Yes, yes it does. For $99, it will cover any accidental damage, plus an extra year of warranty against manufacturing defects that aren't your fault. But what else do you really need covered besides the screen breaking? Water damage isn't as common as it used to be now that the iPhone is more water-resistant. It's still very possible to drown an iPhone, but a quick accidental dunking probably isn't going to ruin it.

The solid Home button on my iPhone 7 is less likely to break. It's got no headphone jack, so that can't break. That leaves the Lightning port and the sleep and volume buttons as the major points of weakness, aside from the screen. It's also possible that an accidental drop could avoid damaging the screen but still somehow mess up the iPhone's insides: maybe a connector comes loose or an internal radio or modem stops working. All of this is possible, but when I think about the iPhones I've broken over the years, 100% of the incidents came down to water damage or a broken screen. Personally, I just don't think the other possibilities are urgent enough to insure against.

It comes down to your philosophy on insurance

I think we can all agree I came out ahead on this one. Paying $129 for AppleCare+ and then another $29 to fix the screen is a ripoff compared to just fixing the screen for $129. That doesn't mean AppleCare+ is a ripoff in every case, but it does mean iPhone buyers should consider their purchase carefully and not just assume that because insurance is offered, it would be smart to buy it.

I've owned eight iPhones in total and never purchased AppleCare+. (Actually, I bought my iPhone 6s with the iPhone Upgrade Program that forces you to pay for AppleCare+, but I now consider that a mistake.) If I had put the AppleCare+ fee in a savings account every time I bought an iPhone, I'd have around $860 in there today, not counting interest. Which means I could throw my iPhone 7 off the Golden Gate Bridge, hail a cab to the Apple store over on Chestnut Street, buy a brand-new one, and still have enough left over for a cupcake at the bakery next door.

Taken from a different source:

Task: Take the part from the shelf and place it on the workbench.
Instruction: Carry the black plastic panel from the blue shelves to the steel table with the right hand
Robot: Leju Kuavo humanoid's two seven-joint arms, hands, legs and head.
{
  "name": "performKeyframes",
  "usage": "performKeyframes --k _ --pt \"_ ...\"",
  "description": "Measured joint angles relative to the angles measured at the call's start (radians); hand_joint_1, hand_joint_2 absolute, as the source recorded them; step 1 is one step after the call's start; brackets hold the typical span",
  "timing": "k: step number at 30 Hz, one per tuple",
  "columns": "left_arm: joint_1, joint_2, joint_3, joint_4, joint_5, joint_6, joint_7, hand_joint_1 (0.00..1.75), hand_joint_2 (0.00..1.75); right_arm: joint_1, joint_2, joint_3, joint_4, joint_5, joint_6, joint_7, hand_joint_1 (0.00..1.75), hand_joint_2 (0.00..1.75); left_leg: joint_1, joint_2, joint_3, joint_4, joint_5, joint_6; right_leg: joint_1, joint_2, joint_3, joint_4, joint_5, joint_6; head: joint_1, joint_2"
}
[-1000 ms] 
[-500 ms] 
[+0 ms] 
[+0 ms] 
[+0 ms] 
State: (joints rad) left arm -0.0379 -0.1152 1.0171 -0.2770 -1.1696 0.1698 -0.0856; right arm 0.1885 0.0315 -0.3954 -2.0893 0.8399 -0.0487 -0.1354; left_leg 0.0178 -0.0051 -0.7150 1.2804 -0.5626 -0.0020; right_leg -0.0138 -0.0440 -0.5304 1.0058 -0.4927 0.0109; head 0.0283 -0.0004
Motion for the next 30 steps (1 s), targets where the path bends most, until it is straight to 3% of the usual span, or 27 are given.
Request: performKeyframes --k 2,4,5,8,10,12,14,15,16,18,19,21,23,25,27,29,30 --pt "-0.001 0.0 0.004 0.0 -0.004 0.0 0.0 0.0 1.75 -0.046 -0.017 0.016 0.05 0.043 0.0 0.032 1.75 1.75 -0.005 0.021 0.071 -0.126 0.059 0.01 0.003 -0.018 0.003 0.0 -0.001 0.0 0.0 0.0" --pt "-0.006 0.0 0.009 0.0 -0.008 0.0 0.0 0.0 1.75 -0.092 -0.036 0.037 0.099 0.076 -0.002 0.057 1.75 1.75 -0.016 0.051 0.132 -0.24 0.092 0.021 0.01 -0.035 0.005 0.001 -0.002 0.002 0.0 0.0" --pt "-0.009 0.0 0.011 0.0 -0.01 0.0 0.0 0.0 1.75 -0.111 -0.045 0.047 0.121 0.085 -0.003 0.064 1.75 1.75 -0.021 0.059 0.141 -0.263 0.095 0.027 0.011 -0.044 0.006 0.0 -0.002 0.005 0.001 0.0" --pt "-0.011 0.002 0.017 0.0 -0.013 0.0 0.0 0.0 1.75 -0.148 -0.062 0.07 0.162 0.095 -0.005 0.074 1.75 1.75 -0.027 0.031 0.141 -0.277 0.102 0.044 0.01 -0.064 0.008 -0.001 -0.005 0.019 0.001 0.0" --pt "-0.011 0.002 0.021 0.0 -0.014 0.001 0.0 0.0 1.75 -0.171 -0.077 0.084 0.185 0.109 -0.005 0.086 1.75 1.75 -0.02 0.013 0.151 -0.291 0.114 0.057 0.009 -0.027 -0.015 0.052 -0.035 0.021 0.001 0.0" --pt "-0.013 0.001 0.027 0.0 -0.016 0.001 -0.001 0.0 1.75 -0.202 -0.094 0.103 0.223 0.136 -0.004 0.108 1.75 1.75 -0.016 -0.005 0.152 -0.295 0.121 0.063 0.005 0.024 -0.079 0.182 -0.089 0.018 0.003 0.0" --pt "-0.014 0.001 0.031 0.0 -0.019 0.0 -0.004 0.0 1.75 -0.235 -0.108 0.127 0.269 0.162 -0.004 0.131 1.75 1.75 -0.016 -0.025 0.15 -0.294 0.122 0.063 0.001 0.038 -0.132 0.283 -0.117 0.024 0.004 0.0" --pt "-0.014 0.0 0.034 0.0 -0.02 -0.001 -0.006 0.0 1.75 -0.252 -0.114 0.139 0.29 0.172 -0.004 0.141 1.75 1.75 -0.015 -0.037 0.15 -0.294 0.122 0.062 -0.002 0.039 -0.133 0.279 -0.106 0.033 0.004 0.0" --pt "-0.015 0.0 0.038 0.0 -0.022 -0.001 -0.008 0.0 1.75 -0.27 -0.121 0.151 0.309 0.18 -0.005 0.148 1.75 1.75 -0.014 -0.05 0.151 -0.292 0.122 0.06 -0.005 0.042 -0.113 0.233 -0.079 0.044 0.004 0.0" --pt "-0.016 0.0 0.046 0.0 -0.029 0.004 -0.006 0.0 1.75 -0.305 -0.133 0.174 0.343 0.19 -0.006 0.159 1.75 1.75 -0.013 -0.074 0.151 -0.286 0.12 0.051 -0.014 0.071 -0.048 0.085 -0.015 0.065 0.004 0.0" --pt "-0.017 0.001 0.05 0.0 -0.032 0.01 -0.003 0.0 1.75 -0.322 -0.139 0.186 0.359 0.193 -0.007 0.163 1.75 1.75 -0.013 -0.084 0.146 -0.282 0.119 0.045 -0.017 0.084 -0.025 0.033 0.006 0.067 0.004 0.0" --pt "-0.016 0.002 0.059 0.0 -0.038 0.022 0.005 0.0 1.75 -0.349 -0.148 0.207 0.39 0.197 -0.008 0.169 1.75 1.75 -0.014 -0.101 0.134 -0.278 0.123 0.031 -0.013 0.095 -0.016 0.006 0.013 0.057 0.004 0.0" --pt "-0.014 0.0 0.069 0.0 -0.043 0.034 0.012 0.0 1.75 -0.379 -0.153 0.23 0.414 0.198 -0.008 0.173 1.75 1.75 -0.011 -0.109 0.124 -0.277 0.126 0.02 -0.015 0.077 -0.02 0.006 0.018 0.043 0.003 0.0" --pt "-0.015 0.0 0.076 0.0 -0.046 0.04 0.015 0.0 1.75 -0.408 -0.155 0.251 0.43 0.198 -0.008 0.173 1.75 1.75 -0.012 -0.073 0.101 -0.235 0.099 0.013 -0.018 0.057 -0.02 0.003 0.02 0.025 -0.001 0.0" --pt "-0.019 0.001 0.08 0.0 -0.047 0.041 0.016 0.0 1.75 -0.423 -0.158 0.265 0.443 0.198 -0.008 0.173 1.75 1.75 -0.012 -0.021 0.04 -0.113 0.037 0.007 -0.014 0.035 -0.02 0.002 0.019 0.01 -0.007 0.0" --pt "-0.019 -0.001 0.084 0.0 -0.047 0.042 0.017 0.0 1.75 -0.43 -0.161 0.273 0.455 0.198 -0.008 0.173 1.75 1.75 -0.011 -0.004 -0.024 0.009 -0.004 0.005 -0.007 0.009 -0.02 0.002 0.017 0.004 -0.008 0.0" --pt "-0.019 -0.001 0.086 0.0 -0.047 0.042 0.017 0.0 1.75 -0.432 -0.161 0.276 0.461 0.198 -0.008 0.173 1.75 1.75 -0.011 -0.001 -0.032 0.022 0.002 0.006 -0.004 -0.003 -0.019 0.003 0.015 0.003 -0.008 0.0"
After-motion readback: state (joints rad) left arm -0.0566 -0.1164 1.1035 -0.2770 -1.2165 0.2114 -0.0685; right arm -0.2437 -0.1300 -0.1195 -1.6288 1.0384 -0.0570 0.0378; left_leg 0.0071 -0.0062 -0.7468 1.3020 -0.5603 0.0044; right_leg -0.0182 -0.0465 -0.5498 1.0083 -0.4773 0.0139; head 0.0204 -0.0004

Insurance is a way to transfer risk that you can't afford to take yourself to the insurance company. You're paying the insurance company to take that risk for you. If I total my car, or a tree crashes into my roof, that's not something I can just afford to pay for out of pocket without extreme impact on the rest of my finances. Saving one Benjamin Franklin on a new iPhone screen just doesn't make the cut, at least not for me.

So I'm glad I didn't have AppleCare+, and I still don't plan to buy it in the future. But I did put a case on my iPhone.